WHAT TO DO → From the entries below, retype only the lines from the one with "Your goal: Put" through the one with "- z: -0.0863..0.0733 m", exactly as written.

Records excerpted from a collection:

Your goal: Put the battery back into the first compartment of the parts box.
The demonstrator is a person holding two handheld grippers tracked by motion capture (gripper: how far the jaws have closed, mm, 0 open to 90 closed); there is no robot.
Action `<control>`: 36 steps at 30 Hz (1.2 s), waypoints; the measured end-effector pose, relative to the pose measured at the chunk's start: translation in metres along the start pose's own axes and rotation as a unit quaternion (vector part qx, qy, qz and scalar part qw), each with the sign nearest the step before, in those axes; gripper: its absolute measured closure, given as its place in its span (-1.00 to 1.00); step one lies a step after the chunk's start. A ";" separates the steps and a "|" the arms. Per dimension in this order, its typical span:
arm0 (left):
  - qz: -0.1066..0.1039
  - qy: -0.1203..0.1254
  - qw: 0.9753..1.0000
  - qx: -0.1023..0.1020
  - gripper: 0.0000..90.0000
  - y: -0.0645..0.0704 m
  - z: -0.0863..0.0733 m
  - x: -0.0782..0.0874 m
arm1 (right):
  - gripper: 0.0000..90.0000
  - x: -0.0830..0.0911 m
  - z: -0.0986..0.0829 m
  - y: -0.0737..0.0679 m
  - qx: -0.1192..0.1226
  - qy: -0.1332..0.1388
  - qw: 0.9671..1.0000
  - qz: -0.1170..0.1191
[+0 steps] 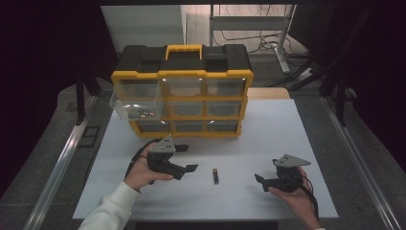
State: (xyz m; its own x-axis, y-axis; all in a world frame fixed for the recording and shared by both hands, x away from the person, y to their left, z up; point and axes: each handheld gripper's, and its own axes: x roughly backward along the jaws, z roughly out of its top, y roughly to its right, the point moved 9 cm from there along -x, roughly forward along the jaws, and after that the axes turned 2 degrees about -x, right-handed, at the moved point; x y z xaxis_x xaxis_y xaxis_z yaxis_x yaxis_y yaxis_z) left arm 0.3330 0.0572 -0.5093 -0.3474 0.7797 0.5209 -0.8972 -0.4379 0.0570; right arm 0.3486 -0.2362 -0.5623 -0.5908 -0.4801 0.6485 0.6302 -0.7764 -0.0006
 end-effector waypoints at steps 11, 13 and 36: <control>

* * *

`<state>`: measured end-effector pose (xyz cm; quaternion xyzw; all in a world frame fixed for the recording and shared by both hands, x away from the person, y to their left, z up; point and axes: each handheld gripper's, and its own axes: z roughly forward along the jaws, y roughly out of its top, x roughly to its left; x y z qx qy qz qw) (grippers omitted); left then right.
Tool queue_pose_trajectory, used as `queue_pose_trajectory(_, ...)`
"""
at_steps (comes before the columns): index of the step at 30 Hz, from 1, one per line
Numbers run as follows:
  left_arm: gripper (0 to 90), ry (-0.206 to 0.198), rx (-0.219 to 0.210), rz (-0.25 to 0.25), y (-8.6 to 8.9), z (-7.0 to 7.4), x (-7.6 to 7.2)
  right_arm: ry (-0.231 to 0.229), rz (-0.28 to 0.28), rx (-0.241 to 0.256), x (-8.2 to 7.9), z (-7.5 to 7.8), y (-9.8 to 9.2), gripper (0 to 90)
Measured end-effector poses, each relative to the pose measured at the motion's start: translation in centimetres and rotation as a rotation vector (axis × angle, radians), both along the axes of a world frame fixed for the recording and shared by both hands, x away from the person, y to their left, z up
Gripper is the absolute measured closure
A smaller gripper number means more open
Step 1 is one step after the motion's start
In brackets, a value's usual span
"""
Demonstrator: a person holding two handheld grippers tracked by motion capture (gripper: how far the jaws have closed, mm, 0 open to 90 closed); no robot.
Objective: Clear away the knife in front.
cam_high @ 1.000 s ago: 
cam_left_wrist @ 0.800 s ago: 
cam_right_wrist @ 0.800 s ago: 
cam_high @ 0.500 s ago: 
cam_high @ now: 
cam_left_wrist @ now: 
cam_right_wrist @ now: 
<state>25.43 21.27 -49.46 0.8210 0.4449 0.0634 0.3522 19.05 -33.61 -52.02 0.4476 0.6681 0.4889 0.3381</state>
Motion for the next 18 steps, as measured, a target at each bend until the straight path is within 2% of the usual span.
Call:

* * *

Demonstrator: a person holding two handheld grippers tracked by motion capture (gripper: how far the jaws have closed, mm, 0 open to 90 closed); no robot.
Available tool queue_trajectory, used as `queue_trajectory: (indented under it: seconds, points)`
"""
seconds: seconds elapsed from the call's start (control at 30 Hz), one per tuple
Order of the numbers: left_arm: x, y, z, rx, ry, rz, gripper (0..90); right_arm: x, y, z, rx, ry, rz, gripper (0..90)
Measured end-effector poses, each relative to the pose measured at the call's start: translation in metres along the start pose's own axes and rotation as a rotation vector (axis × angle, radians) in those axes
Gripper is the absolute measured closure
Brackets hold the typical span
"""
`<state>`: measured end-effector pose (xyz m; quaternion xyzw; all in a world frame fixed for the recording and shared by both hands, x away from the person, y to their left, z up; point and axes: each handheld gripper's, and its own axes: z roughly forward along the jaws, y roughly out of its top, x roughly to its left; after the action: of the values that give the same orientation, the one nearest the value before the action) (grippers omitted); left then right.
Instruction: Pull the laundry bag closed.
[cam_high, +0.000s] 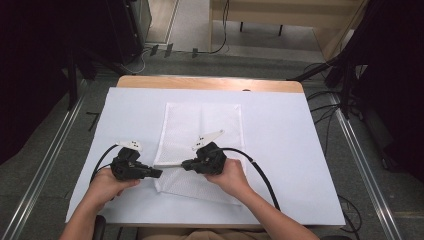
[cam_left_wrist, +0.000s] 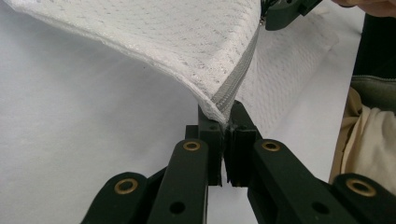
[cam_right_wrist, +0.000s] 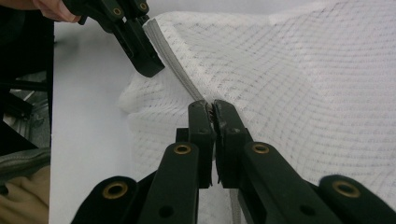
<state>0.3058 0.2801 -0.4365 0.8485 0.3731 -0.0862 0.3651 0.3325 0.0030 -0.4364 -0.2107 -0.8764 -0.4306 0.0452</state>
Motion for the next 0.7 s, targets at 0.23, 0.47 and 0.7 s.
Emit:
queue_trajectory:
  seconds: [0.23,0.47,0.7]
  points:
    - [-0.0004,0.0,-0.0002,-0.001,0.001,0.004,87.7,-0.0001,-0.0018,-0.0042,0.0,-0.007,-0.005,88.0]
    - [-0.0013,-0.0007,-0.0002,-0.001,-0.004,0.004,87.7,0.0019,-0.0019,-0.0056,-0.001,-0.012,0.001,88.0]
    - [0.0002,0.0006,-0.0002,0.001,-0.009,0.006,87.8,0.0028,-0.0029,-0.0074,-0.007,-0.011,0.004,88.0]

RESULT FOR THIS EXERCISE →
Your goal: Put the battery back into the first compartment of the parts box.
The demonstrator is a person holding two handheld grippers tracked by motion capture (gripper: how far the jaws have closed, mm, 0 open to 90 closed); there is no robot.
Action `<control>`: 36 steps at 30 Hz (1.2 s), waypoints; the measured end-effector pose, relative to the pose measured at the chunk's start: translation in metres along the start pose's own axes and rotation as a unit quaternion (vector part qx, qy, qz and scalar part qw), each with the sign nearest the step before, in those axes; gripper: its absolute measured closure, given as its place in its span (-1.00 to 1.00); step one lies a step after the chunk's start. A ";" separates the steps and a "|" the arms. Per dimension in this order, its typical span:
arm0 (left):
  - qz: -0.1066..0.1039
  - qy: -0.1203..0.1254
  - qw: 0.9753..1.0000
  - qx: -0.1023..0.1020
  - gripper: 0.0000..90.0000
  - y: -0.0645..0.0704 m
  - z: -0.0863..0.0733 m

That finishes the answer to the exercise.